PROMPT:
Nothing in the records may be changed; reproduce all of them.

Records from a dataset:

════════════════════

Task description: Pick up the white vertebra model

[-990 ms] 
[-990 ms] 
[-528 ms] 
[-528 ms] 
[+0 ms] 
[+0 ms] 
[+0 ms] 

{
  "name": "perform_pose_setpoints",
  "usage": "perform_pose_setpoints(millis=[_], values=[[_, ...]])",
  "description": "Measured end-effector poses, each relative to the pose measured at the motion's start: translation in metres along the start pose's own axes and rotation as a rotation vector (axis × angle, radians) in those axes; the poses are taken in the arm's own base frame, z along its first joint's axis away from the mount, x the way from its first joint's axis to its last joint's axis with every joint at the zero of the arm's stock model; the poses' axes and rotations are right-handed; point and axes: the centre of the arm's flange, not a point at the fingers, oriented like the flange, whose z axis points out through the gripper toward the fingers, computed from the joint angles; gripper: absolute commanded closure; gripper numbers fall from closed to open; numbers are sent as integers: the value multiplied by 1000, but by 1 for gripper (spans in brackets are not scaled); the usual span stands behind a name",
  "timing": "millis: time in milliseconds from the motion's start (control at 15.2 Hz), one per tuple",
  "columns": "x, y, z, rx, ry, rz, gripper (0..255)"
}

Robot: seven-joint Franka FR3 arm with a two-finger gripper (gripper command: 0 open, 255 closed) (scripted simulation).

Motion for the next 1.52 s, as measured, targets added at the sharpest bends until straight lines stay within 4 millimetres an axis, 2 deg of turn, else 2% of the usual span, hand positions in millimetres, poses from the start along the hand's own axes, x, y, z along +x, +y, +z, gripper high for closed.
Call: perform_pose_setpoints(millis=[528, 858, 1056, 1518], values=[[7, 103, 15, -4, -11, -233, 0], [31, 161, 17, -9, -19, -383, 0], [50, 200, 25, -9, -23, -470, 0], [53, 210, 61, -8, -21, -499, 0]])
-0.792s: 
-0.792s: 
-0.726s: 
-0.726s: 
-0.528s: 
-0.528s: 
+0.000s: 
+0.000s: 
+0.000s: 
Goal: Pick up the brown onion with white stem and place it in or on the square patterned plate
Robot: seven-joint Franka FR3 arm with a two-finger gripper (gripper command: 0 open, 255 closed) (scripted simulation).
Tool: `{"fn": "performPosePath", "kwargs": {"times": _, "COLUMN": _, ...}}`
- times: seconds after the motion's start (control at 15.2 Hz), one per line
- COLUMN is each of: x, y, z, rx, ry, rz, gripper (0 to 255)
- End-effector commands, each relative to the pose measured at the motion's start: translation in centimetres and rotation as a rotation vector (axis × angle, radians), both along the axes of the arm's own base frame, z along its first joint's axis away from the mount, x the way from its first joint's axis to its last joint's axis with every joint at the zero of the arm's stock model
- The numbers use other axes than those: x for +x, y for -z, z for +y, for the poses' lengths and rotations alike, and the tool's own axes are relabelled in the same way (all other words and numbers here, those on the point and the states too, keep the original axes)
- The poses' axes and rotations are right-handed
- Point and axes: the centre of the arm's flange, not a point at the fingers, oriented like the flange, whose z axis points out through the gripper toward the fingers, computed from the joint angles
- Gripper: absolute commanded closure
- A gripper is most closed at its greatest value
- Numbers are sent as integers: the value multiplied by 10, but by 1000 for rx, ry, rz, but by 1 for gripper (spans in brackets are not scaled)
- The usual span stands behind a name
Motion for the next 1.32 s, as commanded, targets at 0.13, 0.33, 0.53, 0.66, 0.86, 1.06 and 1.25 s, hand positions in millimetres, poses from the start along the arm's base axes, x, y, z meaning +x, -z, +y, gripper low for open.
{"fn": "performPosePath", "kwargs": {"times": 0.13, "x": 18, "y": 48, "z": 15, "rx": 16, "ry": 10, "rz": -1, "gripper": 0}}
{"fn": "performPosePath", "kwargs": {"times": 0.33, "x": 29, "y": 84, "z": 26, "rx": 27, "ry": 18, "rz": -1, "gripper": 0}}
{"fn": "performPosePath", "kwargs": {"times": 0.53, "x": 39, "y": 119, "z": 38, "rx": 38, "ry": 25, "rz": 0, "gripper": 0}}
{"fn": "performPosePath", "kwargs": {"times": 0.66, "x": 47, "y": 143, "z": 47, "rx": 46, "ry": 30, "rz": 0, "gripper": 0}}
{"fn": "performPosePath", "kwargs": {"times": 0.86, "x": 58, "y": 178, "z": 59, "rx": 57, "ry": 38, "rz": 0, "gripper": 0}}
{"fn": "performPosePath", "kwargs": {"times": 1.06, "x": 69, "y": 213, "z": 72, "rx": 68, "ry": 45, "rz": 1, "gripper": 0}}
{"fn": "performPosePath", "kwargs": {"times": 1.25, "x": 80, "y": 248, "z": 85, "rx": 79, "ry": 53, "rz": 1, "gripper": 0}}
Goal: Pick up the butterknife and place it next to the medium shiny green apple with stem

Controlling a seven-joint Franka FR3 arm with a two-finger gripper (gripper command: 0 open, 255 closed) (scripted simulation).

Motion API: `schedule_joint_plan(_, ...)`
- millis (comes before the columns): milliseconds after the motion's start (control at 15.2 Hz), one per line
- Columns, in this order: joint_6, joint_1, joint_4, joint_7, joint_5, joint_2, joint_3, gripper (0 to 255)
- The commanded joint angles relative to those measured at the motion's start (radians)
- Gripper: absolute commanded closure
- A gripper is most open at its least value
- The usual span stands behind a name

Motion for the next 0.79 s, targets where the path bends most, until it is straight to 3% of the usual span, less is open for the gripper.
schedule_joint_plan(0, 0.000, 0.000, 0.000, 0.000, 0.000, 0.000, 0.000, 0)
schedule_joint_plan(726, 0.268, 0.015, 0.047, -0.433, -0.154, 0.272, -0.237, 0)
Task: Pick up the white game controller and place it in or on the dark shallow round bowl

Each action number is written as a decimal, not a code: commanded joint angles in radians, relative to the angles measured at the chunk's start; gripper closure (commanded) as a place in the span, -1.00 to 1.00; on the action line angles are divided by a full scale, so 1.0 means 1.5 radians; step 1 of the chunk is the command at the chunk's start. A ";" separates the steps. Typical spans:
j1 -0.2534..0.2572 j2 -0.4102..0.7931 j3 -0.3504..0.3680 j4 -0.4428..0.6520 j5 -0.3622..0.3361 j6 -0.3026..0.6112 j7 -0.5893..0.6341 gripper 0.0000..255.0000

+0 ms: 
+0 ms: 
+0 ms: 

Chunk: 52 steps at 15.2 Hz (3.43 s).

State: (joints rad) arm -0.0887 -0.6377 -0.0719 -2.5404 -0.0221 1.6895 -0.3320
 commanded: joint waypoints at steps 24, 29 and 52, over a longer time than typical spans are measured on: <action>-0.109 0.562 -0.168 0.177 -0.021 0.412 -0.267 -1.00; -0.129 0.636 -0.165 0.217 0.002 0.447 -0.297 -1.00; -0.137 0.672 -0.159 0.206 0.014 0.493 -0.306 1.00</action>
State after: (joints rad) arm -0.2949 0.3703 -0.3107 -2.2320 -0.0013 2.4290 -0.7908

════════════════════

WRITTEN RESPONSE:
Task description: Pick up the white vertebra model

[-990 ms] 
[-990 ms] 
[-528 ms] 
[-528 ms] 
[+0 ms] 
[+0 ms] 
[+0 ms] 

{
  "name": "perform_pose_setpoints",
  "usage": "perform_pose_setpoints(millis=[_], values=[[_, ...]])",
  "description": "Measured end-effector poses, each relative to the pose measured at the motion's start: translation in metres along the start pose's own axes and rotation as a rotation vector (axis × angle, radians) in those axes; the poses are taken in the arm's own base frame, z along its first joint's axis away from the mount, x the way from its first joint's axis to its last joint's axis with every joint at the zero of the arm's stock model; the poses' axes and rotations are right-handed; point and axes: the centre of the arm's flange, not a point at the fingers, oriented like the flange, whose z axis points out through the gripper toward the fingers, computed from the joint angles; gripper: absolute commanded closure; gripper numbers fall from closed to open; numbers are sent as integers: the value multiplied by 1000, but by 1 for gripper (spans in brackets are not scaled); the usual span stands behind a name",
  "timing": "millis: time in milliseconds from the motion's start (control at 15.2 Hz), one per tuple",
  "columns": "x, y, z, rx, ry, rz, gripper (0..255)"
}

Robot: seven-joint Franka FR3 arm with a two-finger gripper (gripper command: 0 open, 255 closed) (scripted simulation).

Motion for the next 1.52 s, as measured, targets added at the sharpest bends until straight lines stay within 4 millimetres an axis, 2 deg of turn, else 2% of the usual span, hand positions in millimetres, poses from the start along the hand's own axes, x, y, z along +x, +y, +z, gripper high for closed.
Call: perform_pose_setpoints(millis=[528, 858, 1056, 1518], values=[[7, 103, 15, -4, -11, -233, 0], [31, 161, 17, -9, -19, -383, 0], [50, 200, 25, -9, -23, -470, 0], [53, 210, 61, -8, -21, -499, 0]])
-0.792s: 
-0.792s: 
-0.726s: 
-0.726s: 
-0.528s: 
-0.528s: 
+0.000s: 
+0.000s: 
+0.000s: 
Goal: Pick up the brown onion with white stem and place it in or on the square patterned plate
Robot: seven-joint Franka FR3 arm with a two-finger gripper (gripper command: 0 open, 255 closed) (scripted simulation).
Tool: `{"fn": "performPosePath", "kwargs": {"times": _, "COLUMN": _, ...}}`
- times: seconds after the motion's start (control at 15.2 Hz), one per line
- COLUMN is each of: x, y, z, rx, ry, rz, gripper (0 to 255)
- End-effector commands, each relative to the pose measured at the motion's start: translation in centimetres and rotation as a rotation vector (axis × angle, radians), both along the axes of the arm's own base frame, z along its first joint's axis away from the mount, x the way from its first joint's axis to its last joint's axis with every joint at the zero of the arm's stock model
- The numbers use other axes than those: x for +x, y for -z, z for +y, for the poses' lengths and rotations alike, and the tool's own axes are relabelled in the same way (all other words and numbers here, those on the point and the states too, keep the original axes)
- The poses' axes and rotations are right-handed
- Point and axes: the centre of the arm's flange, not a point at the fingers, oriented like the flange, whose z axis points out through the gripper toward the fingers, computed from the joint angles
- Gripper: absolute commanded closure
- A gripper is most closed at its greatest value
- Numbers are sent as integers: the value multiplied by 10, but by 1000 for rx, ry, rz, but by 1 for gripper (spans in brackets are not scaled)
- The usual span stands behind a name
Motion for the next 1.32 s, as commanded, targets at 0.13, 0.33, 0.53, 0.66, 0.86, 1.06 and 1.25 s, hand positions in millimetres, poses from the start along the arm's base axes, x, y, z meaning +x, -z, +y, gripper low for open.
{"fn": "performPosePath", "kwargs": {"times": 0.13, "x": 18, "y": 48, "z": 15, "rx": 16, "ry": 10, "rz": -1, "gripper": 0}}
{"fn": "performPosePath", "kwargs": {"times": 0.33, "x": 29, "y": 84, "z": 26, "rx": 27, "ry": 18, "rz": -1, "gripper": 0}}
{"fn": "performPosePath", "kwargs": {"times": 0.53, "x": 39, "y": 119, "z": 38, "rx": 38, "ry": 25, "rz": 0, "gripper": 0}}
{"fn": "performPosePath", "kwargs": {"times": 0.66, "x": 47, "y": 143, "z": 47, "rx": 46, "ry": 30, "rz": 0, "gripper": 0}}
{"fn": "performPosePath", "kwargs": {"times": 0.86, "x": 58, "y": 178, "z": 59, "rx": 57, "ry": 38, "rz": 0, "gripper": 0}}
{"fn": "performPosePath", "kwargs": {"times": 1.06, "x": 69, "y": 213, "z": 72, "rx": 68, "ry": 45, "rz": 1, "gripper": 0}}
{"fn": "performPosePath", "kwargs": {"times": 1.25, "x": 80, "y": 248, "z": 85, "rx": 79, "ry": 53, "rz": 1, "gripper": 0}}
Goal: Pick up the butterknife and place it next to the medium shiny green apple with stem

Controlling a seven-joint Franka FR3 arm with a two-finger gripper (gripper command: 0 open, 255 closed) (scripted simulation).

Motion API: `schedule_joint_plan(_, ...)`
- millis (comes before the columns): milliseconds after the motion's start (control at 15.2 Hz), one per line
- Columns, in this order: joint_6, joint_1, joint_4, joint_7, joint_5, joint_2, joint_3, gripper (0 to 255)
- The commanded joint angles relative to those measured at the motion's start (radians)
- Gripper: absolute commanded closure
- A gripper is most open at its least value
- The usual span stands behind a name

Motion for the next 0.79 s, targets where the path bends most, until it is straight to 3% of the usual span, less is open for the gripper.
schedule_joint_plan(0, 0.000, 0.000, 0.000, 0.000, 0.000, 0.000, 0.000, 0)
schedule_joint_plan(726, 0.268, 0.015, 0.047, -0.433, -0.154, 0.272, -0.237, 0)
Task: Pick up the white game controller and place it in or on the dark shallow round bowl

Each action number is written as a decimal, not a code: commanded joint angles in radians, relative to the angles measured at the chunk's start; gripper closure (commanded) as a place in the span, -1.00 to 1.00; on the action line angles are divided by a full scale, so 1.0 means 1.5 radians; step 1 of the chunk is the command at the chunk's start. A ";" separates the steps. Typical spans:
j1 -0.2534..0.2572 j2 -0.4102..0.7931 j3 -0.3504..0.3680 j4 -0.4428..0.6520 j5 -0.3622..0.3361 j6 -0.3026..0.6112 j7 -0.5893..0.6341 gripper 0.0000..255.0000

+0 ms: 
+0 ms: 
+0 ms: 

Chunk: 52 steps at 15.2 Hz (3.43 s).

State: (joints rad) arm -0.0887 -0.6377 -0.0719 -2.5404 -0.0221 1.6895 -0.3320
 commanded: joint waypoints at steps 24, 29 and 52, over a longer time than typical spans are measured on: <action>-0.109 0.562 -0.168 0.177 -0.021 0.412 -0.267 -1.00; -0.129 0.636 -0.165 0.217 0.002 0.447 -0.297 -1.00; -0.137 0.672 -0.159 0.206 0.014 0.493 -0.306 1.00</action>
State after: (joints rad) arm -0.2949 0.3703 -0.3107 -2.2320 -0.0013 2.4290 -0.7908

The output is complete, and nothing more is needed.